RECORDED INFORMATION
__________________________________________________

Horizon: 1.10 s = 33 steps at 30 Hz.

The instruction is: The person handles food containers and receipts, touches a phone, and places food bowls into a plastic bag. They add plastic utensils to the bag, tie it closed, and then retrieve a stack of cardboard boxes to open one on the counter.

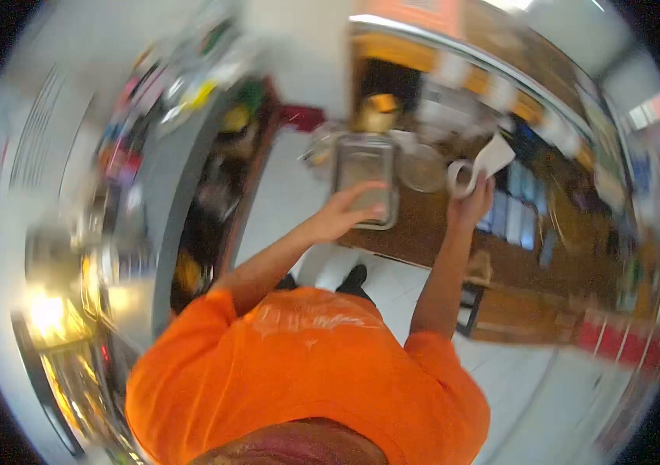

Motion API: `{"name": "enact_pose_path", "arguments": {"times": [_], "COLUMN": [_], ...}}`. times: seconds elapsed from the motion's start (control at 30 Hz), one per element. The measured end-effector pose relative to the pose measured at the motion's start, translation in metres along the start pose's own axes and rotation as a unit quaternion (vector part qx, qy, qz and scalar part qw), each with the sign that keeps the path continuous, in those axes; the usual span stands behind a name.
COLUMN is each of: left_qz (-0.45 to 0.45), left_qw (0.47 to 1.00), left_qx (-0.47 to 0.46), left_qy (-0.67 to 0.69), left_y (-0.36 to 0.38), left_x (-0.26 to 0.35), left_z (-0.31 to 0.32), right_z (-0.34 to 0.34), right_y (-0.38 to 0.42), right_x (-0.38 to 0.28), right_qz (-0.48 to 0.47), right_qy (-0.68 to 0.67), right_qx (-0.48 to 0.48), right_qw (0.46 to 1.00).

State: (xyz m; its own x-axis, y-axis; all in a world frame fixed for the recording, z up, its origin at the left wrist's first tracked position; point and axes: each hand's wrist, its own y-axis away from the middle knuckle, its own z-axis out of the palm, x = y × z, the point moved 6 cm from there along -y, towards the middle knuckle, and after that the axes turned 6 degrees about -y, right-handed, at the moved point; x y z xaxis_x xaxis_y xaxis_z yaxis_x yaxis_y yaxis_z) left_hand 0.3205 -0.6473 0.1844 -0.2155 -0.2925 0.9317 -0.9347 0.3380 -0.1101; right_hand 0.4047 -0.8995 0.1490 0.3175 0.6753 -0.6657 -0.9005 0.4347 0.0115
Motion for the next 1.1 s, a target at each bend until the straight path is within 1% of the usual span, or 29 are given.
{"name": "enact_pose_path", "arguments": {"times": [0.03,0.07,0.1,0.13,0.17,0.2,0.27,0.3,0.33,0.37,0.4,0.47,0.5,0.57,0.6,0.67,0.73,0.77,0.8,0.83,0.87,0.9,0.93,1.0,1.03,1.1], "left_qz": [-0.069,-0.097,-0.091,-0.068,-0.107,-0.142,-0.164,-0.097,-0.047,-0.018,-0.022,0.0,0.012,0.02,0.035,0.013,0.016,0.018,0.02,-0.003,-0.026,-0.028,-0.028,-0.036,-0.04,-0.043], "left_qw": [0.997,0.993,0.988,0.98,0.96,0.928,0.833,0.754,0.759,0.751,0.73,0.708,0.7,0.681,0.679,0.671,0.674,0.679,0.676,0.668,0.658,0.655,0.645,0.648,0.643,0.621], "left_qx": [-0.001,0.055,0.056,0.05,0.157,0.252,0.414,0.474,0.505,0.547,0.586,0.628,0.647,0.682,0.688,0.695,0.686,0.676,0.679,0.681,0.685,0.687,0.697,0.683,0.685,0.701], "left_qy": [0.028,0.032,0.109,0.18,0.205,0.233,0.329,0.444,0.409,0.369,0.352,0.323,0.303,0.267,0.256,0.257,0.272,0.286,0.287,0.3,0.312,0.314,0.313,0.333,0.339,0.348], "left_y": [0.012,0.024,0.037,0.048,0.073,0.1,0.165,0.195,0.229,0.263,0.294,0.349,0.375,0.418,0.428,0.448,0.456,0.455,0.453,0.448,0.444,0.439,0.436,0.425,0.422,0.417], "left_x": [-0.003,-0.018,-0.031,-0.039,-0.042,-0.04,-0.06,-0.077,-0.075,-0.07,-0.063,-0.053,-0.054,-0.059,-0.064,-0.074,-0.092,-0.101,-0.108,-0.118,-0.13,-0.144,-0.158,-0.185,-0.201,-0.223], "left_z": [-0.009,-0.025,-0.037,-0.054,-0.089,-0.128,-0.195,-0.226,-0.263,-0.289,-0.312,-0.353,-0.371,-0.406,-0.418,-0.446,-0.47,-0.483,-0.497,-0.506,-0.517,-0.529,-0.542,-0.566,-0.577,-0.595], "right_z": [0.021,0.034,0.047,0.064,0.097,0.136,0.205,0.222,0.235,0.243,0.252,0.264,0.269,0.264,0.275,0.292,0.331,0.364,0.407,0.446,0.474,0.497,0.514,0.534,0.546,0.534], "right_y": [0.05,0.094,0.124,0.151,0.187,0.22,0.28,0.309,0.338,0.366,0.389,0.444,0.455,0.489,0.486,0.472,0.45,0.443,0.439,0.436,0.436,0.438,0.445,0.455,0.468,0.474], "right_x": [0.039,0.073,0.109,0.143,0.158,0.165,0.182,0.204,0.225,0.244,0.264,0.304,0.328,0.368,0.385,0.438,0.539,0.58,0.614,0.649,0.693,0.736,0.776,0.85,0.868,0.899], "right_qz": [0.109,0.207,0.197,0.167,0.204,0.236,0.223,0.271,0.317,0.352,0.39,0.443,0.44,0.448,0.447,0.336,0.246,0.351,0.264,0.195,0.18,0.165,0.17,0.233,0.244,0.382], "right_qy": [0.077,0.161,0.229,0.275,0.278,0.284,0.332,0.336,0.339,0.304,0.311,0.248,0.251,0.29,0.288,0.43,0.33,0.318,0.321,0.369,0.358,0.345,0.342,0.404,0.398,0.486], "right_qx": [0.015,0.03,-0.123,-0.273,-0.308,-0.333,-0.498,-0.552,-0.603,-0.65,-0.666,-0.664,-0.676,-0.799,-0.802,-0.832,-0.863,-0.771,-0.746,-0.735,-0.727,-0.721,-0.729,-0.673,-0.687,-0.593], "right_qw": [0.991,0.965,0.945,0.906,0.887,0.868,0.77,0.713,0.649,0.6,0.554,0.549,0.536,0.277,0.272,0.101,0.294,0.426,0.52,0.534,0.557,0.579,0.568,0.573,0.557,0.516]}}
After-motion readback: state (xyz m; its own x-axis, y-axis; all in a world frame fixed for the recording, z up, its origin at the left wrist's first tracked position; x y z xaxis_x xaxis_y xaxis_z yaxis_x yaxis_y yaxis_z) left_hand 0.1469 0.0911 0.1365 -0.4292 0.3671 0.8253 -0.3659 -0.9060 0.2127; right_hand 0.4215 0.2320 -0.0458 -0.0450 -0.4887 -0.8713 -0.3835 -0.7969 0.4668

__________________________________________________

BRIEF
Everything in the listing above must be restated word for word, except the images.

TASK SOLUTION
Horizon: 1.10 s = 33 steps at 30 Hz.

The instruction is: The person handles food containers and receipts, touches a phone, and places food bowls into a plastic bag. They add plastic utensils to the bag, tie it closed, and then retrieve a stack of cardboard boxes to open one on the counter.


Motion API: `{"name": "enact_pose_path", "arguments": {"times": [_], "COLUMN": [_], ...}}`. times: seconds elapsed from the motion's start (control at 30 Hz), one per element. The measured end-effector pose relative to the pose measured at the motion's start, translation in metres along the start pose's own axes and rotation as a unit quaternion (vector part qx, qy, qz and scalar part qw), each with the sign that keeps the path continuous, in those axes; the usual span stands behind a name.
COLUMN is each of: left_qz (-0.45 to 0.45), left_qw (0.47 to 1.00), left_qx (-0.47 to 0.46), left_qy (-0.67 to 0.69), left_y (-0.36 to 0.38), left_x (-0.26 to 0.35), left_z (-0.31 to 0.32), right_z (-0.34 to 0.34), right_y (-0.38 to 0.42), right_x (-0.38 to 0.28), right_qz (-0.48 to 0.47), right_qy (-0.68 to 0.67), right_qx (-0.48 to 0.48), right_qw (0.46 to 1.00).

State: (xyz m; its own x-axis, y-axis; all in a world frame fixed for the recording, z up, its origin at the left wrist's first tracked position; point and axes: each hand's wrist, its own y-axis away from the middle knuckle, its own z-axis out of the palm, x = y × z, the point moved 6 cm from there along -y, towards the middle knuckle, and after that the axes turned 6 degrees about -y, right-handed, at the moved point; x y z xaxis_x xaxis_y xaxis_z yaxis_x yaxis_y yaxis_z) left_hand 0.3205 -0.6473 0.1844 -0.2155 -0.2925 0.9317 -0.9347 0.3380 -0.1101; right_hand 0.4047 -0.8995 0.1490 0.3175 0.6753 -0.6657 -0.9005 0.4347 0.0115
Motion for the next 1.1 s, a target at each bend until the straight path is within 1% of the usual span, or 29 are given.
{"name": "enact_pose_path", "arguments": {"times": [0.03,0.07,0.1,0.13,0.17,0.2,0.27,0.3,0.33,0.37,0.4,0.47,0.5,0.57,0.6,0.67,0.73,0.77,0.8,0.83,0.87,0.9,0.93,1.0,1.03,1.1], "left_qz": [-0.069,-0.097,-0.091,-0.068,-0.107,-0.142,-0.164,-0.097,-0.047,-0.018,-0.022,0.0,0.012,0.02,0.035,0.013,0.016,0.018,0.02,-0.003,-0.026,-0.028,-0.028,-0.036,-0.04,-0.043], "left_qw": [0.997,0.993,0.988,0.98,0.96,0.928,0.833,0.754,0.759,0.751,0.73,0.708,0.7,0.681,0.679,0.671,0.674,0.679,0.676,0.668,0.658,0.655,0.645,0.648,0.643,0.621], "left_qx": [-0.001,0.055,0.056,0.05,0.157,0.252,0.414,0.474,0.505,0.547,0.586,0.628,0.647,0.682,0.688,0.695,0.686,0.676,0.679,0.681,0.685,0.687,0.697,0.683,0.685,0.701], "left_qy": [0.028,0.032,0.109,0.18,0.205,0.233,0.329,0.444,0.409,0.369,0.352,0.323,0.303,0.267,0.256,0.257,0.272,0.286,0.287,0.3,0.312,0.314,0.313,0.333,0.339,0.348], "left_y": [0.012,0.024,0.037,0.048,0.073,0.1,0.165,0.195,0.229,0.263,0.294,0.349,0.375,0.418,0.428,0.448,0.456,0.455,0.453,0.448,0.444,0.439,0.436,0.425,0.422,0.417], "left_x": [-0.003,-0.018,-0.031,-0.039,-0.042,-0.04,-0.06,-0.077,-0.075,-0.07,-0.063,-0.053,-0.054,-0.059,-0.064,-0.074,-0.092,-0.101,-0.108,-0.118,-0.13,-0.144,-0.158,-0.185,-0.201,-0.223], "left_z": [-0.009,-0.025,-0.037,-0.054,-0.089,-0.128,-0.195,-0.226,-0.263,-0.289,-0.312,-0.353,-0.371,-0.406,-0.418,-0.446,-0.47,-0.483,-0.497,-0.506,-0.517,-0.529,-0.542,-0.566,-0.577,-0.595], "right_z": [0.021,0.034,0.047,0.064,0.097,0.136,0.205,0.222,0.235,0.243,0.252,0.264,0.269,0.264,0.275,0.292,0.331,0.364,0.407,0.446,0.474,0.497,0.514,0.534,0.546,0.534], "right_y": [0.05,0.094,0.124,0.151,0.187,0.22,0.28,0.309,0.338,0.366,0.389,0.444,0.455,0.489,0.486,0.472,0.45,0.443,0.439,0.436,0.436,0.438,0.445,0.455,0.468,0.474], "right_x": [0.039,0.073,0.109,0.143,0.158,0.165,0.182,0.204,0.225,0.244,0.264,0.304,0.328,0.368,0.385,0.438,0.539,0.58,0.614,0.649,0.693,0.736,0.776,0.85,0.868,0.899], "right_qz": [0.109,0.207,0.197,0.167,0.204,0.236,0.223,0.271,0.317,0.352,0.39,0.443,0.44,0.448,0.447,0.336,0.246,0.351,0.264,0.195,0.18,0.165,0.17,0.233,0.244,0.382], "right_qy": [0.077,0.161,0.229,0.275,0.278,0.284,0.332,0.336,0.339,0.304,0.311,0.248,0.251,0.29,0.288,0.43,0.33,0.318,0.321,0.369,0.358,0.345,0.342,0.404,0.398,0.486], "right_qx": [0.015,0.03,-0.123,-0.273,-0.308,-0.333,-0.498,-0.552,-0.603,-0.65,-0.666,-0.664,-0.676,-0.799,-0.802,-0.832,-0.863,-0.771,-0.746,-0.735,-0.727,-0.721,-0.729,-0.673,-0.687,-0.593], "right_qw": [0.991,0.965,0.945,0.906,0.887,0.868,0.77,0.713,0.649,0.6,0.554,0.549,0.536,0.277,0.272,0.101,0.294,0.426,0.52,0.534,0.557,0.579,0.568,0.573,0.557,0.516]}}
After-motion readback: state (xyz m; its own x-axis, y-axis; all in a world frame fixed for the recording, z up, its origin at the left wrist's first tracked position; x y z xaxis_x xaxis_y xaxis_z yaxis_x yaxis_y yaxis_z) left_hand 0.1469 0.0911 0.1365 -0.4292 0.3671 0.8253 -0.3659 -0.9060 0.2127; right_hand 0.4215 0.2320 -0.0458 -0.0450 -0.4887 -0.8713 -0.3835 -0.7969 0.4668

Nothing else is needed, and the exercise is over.